L’artiste néerlandais Krijn de Koning, réalise des constructions in situ, en utilisant des matériaux issus du bâtiment (plaques de plâtre). Le personnel du Grand Café, à Saint-Nazaire a mis plus de dix jours pour construire cette œuvre à partir des plans du plasticien :

Photo 27 : Œuvre in situ achevée de Krijn de Koning au Grand Café à Saint- Nazaire

Photo 28: … œuvre détruite (Grand Café à Saint-Nazaire) Clichés : Teodoro Gilabert (2002)

Ceci montre que, bien souvent, l’installation ne peut pas être conservée en l’état, seule une trace photographique subsiste.

L’artiste Jean-Pierre Raynaud est allé jusqu’au bout de cette démarche car il a conçu sa maison à La Celle Saint-Cloud, dans la banlieue parisienne, comme une installation. Toutes les surfaces, du sol au plafond, mais aussi les meubles, étaient recouverts de carrelage blanc, ou noir de 15x15 cm avec des joints noirs. Le visiteur se trouvait alors placé dans un état de lévitation ou de flottement. Cette maison était en perpétuelle évolution. Les travaux, prévus et effectués en partie par l’artiste étaient parfois très lourds, nécessitant de casser des murs, de percer des fenêtres… Sa maison- installation était finalement difficile à vivre et il a décidé de la détruire et de la vendre par morceaux rassemblés dans des cuvettes d’infirmerie.
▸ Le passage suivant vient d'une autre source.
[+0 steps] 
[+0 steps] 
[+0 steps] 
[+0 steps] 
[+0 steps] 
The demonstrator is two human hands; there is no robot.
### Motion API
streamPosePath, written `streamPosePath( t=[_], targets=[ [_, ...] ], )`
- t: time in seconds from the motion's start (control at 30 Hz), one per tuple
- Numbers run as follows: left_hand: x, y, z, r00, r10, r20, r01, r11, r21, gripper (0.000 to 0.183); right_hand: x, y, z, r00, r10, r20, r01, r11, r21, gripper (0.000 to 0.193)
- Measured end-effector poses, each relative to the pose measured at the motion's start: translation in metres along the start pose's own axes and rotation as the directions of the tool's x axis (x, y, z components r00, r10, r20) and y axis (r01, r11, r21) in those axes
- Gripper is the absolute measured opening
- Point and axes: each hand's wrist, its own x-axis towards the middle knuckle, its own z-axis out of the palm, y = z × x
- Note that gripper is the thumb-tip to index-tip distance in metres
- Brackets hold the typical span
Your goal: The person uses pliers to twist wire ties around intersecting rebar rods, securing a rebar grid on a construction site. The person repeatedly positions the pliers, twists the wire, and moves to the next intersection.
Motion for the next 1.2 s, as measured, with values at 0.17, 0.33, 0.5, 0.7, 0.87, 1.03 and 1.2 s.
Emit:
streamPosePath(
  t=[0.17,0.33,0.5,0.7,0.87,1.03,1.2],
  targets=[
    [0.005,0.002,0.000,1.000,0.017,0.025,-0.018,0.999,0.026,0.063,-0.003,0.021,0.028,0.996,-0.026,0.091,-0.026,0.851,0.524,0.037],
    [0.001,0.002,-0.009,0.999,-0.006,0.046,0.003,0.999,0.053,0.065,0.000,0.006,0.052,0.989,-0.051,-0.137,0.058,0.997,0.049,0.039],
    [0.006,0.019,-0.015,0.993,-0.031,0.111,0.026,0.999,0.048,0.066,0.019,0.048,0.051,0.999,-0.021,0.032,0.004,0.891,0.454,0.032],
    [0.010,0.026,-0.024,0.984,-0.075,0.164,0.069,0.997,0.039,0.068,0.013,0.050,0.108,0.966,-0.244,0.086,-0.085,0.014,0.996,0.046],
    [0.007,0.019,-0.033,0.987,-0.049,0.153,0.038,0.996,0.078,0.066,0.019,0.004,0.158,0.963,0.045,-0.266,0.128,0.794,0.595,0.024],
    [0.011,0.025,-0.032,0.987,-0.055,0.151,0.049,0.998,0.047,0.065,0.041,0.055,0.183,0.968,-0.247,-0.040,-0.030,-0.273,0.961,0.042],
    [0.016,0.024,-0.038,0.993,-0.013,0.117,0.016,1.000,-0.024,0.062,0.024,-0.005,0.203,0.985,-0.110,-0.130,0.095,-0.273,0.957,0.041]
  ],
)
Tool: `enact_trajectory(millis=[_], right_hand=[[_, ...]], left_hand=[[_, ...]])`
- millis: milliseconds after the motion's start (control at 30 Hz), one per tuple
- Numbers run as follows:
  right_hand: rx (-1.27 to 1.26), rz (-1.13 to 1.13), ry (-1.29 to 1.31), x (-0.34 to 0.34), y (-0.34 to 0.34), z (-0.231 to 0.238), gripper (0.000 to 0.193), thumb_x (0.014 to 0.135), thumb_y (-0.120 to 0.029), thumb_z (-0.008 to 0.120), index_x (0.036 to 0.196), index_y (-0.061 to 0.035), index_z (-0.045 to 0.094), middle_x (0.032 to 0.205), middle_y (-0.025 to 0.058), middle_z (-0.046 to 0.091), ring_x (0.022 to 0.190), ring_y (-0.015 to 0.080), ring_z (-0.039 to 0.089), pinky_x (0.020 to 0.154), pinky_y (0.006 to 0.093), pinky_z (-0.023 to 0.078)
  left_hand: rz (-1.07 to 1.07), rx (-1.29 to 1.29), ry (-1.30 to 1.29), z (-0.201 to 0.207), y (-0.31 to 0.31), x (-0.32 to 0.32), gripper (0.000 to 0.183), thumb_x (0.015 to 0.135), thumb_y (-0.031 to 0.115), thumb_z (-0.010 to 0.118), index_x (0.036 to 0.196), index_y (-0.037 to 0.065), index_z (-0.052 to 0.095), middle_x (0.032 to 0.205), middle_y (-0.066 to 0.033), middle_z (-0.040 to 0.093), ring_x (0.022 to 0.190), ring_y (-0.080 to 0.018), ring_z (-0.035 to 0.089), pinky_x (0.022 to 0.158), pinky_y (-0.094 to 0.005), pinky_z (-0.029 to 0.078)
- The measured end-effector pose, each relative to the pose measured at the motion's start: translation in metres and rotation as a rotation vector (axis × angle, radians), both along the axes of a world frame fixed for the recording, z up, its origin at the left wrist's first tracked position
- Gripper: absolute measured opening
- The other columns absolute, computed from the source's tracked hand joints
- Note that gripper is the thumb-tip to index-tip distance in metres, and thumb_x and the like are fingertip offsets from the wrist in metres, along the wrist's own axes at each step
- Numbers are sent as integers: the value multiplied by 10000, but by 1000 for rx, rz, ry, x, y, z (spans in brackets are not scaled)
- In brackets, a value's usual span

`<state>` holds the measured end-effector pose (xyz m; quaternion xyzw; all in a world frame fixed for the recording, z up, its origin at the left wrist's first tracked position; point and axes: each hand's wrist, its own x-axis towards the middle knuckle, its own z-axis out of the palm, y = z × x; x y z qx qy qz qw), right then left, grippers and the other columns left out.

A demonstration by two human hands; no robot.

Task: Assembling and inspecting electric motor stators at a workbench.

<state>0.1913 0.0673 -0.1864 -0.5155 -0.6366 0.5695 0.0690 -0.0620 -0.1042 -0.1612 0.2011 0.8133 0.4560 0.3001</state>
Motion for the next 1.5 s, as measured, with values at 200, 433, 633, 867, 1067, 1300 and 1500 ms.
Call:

Photo 29 : Maison de Jean-Pierre Raynaud, percement d’une porte (La Celle Saint-Cloud)

Cliché : archives Denyse Durand-Ruel, extrait de Denyse DURAND-RUEL, Yves TISSIER et Bernard WAUTHIER-WURMSER, Jean-Pierre Raynaud : la maison, Editions du Regard, 1988, p. 209

Photo 30 : La maison de Jean-Pierre Raynaud vue du jardin (La Celle Saint- Cloud)

Cliché : archives Denyse Durand-Ruel, extrait de Denyse DURAND-RUEL, Yves TISSIER et Bernard WAUTHIER-WURMSER, Jean-Pierre Raynaud : la maison, Editions du Regard, 1988, p. 209

Les conséquences spatiales de la multiplication des installations et des environnements ne sont pas spectaculaires. Elles relèvent plus souvent de l’architecture que de l’urbanisme. Toutefois, nous avons pu voir que ce type d’interventions plastiques n’était pas cantonné à l’espace du musée ou de la galerie classique. Les artistes installationnistes ont effectivement investi des lieux non prévus pour une fonction muséale, ce qui a souvent permis d’enrichir et de diversifier leur travail. L’installation peut même parfois s’effectuer à l’échelle d’une ville, comme dans le cas de Daniel Buren, lors de l’exposition « le musée qui n’existait pas ».

Ces installations ou interventions in situ rendent difficile le regroupement de plusieurs artistes dans un même lieu comme pour une exposition conventionnelle. C’est ainsi qu’est apparue la nécessité de réaliser des parcours, qui constituent de nouvelles formes de monstration de l’art contemporain. Ils orientent le public sur un circuit composé d’interventions de plusieurs plasticiens, dans des lieux de différents types, dans l’espace urbain et (ou) rural. Il s’agit donc bien d’une prise en compte des nouvelles pratiques artistiques qui entraîne de facto une nouvelle forme de monstration

que ces parcours ne nécessitent pas d’infrastructures particulières, ils prennent en compte les potentialités des différents lieux, à l’échelle d’une ville (le Parcours contemporain, à Fontenay-le-Comte, en Vendée) ou d’un département (Extraits, en Maine-et-Loire). Nous présenterons ultérieurement, dans notre typologie, plusieurs parcours, à plusieurs échelles.